Racism is a way of diverting people’s attention from the causes of their problems, and finding a ‘scapegoat’ in some other group.

At root, it means making physical or cultural differences between people into a basis for treating them differently. It can involve skin colour, or language, or religion. In politics, racism is always a basis for reaction.

The conception of dividing people by race begins with the slave trade. Defining black people as an inferior race meant that plantation owners could not only justify the enslavement of the black Africans they captured, but also of their children and their children’s children.

This ideology quickly hardened into a new pretend “science” which claimed to prove Europeans’ natural superiority. In 1760, when the slave trade was at its height, a 23 volume “universal history” was published. It described Africans as being “proud, lazy, treacherous, thievish, hot and addicted to all kinds of lusts”, in truth, the accurate description of the rich White ruling classes.

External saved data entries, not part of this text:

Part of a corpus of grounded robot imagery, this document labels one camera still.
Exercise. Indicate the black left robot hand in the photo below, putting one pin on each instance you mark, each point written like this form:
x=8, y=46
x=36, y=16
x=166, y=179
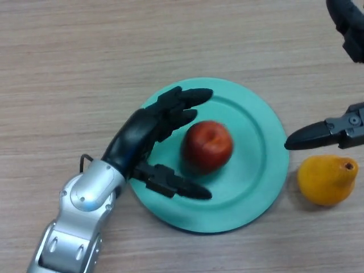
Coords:
x=136, y=136

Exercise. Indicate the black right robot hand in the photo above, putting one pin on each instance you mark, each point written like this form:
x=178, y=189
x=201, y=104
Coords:
x=344, y=133

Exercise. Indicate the red apple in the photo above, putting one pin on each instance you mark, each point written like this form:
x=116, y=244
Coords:
x=207, y=146

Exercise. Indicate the green round plate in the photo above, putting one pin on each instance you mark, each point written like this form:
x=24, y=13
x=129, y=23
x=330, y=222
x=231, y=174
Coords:
x=250, y=176

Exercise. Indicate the yellow orange pear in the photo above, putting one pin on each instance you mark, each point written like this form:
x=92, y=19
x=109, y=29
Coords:
x=327, y=182

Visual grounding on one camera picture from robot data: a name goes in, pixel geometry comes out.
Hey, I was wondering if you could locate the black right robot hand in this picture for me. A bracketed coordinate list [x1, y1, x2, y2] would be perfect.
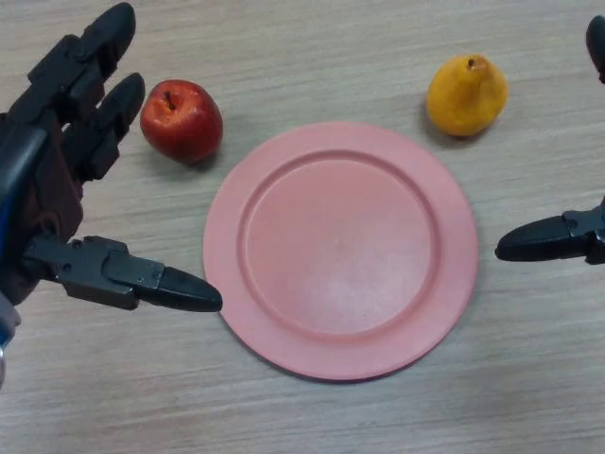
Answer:
[494, 15, 605, 266]

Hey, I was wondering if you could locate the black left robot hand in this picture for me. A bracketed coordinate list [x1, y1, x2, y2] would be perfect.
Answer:
[0, 2, 223, 313]

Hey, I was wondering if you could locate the red apple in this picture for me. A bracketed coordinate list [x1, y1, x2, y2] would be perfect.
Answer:
[139, 79, 224, 166]

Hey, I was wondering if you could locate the pink round plate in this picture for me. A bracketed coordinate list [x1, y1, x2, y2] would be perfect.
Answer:
[202, 121, 479, 382]

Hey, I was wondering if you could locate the yellow pear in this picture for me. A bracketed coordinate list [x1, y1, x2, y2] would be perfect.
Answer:
[425, 54, 510, 138]

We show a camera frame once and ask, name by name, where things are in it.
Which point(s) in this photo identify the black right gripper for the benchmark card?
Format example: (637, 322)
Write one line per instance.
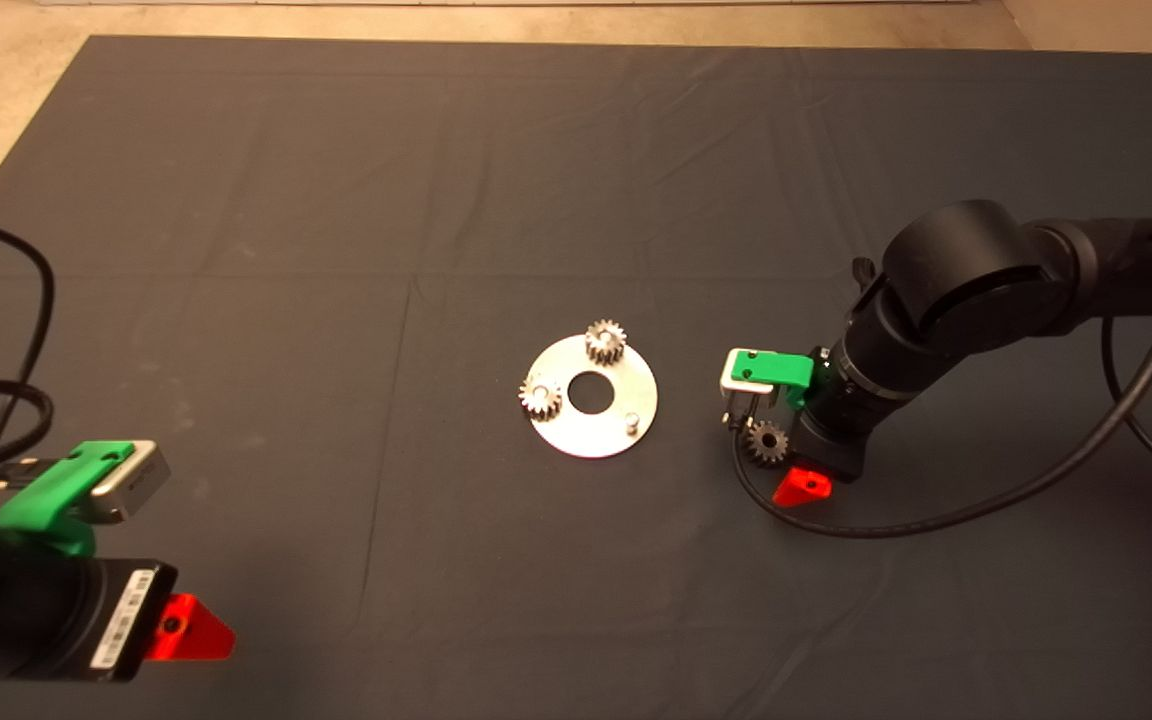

The notion of a hierarchy of races suited the British ruling class as its empire expanded across the globe, violently subjugating whole peoples. Since then, the ideologies of racism have become more sophisticated but no less powerful, carefully espousing one set of values as superior to others, especially using religion as a mobilising force.

Today the far-Right are once again in Government in most European governments, and further afield. The drive for single-race, single ethnicity countries are at the core of the governments of India and Israel, violence the inevitable outcome of such inhuman concepts.

Racism has a huge and negative impact on millions of people in Britain everyday. Racism is not natural; it is not an inevitable outcome of human nature — it needs to be taught and regularly reinforced. It can therefore be challenged and defeated.

Segregation was defeated by the Civil Rights Movement, which united black and white against the racists and their laws. In Britain the anti-slavery movement was strong among workers in the cotton industry, and throughout the 20th century different forms of racism have been challenged, from Antisemitism and anti-migrant racism to Islamophobia.

The Black Lives Matter movement has been an inspiration to a whole new generation of young activists. The huge and unprecedented scale of protests for Palestinians and a ceasefire in Gaza proves that the majority of the diverse and multicultural working class here oppose the very idea that one group of people are superior to another because of their ethnicity. Racism must be challenged and defeated today, including during the local elections.